* **Work task**
When you reach the line containing "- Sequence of" in the data below, begin returning lines exactly as written, and stop once the line containing "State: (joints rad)" has been returned.

* **Available data**

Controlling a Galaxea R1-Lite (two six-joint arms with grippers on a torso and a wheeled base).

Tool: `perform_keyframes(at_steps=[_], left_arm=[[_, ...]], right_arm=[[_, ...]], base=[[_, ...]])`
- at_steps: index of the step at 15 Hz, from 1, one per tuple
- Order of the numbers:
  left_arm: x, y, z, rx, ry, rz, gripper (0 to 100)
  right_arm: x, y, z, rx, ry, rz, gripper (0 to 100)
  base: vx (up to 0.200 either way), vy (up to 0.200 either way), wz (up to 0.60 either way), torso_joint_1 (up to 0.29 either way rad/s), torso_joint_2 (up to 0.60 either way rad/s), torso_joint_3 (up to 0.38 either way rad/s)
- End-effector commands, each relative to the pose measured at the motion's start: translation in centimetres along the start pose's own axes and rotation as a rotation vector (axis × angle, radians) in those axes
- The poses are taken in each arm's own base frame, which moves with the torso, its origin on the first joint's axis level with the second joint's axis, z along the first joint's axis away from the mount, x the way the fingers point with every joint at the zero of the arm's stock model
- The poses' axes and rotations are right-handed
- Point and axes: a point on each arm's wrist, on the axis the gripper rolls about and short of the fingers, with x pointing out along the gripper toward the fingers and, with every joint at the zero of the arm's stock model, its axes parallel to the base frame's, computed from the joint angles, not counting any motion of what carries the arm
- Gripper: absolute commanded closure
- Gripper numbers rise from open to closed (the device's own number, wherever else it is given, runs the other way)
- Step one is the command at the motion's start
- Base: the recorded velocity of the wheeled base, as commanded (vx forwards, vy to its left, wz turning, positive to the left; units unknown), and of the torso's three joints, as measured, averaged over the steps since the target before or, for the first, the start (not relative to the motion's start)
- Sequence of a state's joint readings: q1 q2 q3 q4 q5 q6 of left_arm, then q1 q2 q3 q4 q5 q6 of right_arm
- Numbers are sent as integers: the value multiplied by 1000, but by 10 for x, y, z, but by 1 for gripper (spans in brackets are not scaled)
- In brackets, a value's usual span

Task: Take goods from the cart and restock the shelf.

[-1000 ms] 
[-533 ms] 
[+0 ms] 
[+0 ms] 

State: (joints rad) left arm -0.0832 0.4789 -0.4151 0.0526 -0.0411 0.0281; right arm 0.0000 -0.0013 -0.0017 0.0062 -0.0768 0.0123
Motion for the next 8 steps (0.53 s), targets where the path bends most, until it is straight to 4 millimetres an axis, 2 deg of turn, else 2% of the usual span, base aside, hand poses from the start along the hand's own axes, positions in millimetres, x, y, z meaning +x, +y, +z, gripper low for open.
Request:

* **Answer to the problem**
- Sequence of a state's joint readings: q1 q2 q3 q4 q5 q6 of left_arm, then q1 q2 q3 q4 q5 q6 of right_arm
- Numbers are sent as integers: the value multiplied by 1000, but by 10 for x, y, z, but by 1 for gripper (spans in brackets are not scaled)
- In brackets, a value's usual span

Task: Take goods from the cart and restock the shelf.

[-1000 ms] 
[-533 ms] 
[+0 ms] 
[+0 ms] 

State: (joints rad) left arm -0.0832 0.4789 -0.4151 0.0526 -0.0411 0.0281; right arm 0.0000 -0.0013 -0.0017 0.0062 -0.0768 0.0123

The response to the exercise has been completed.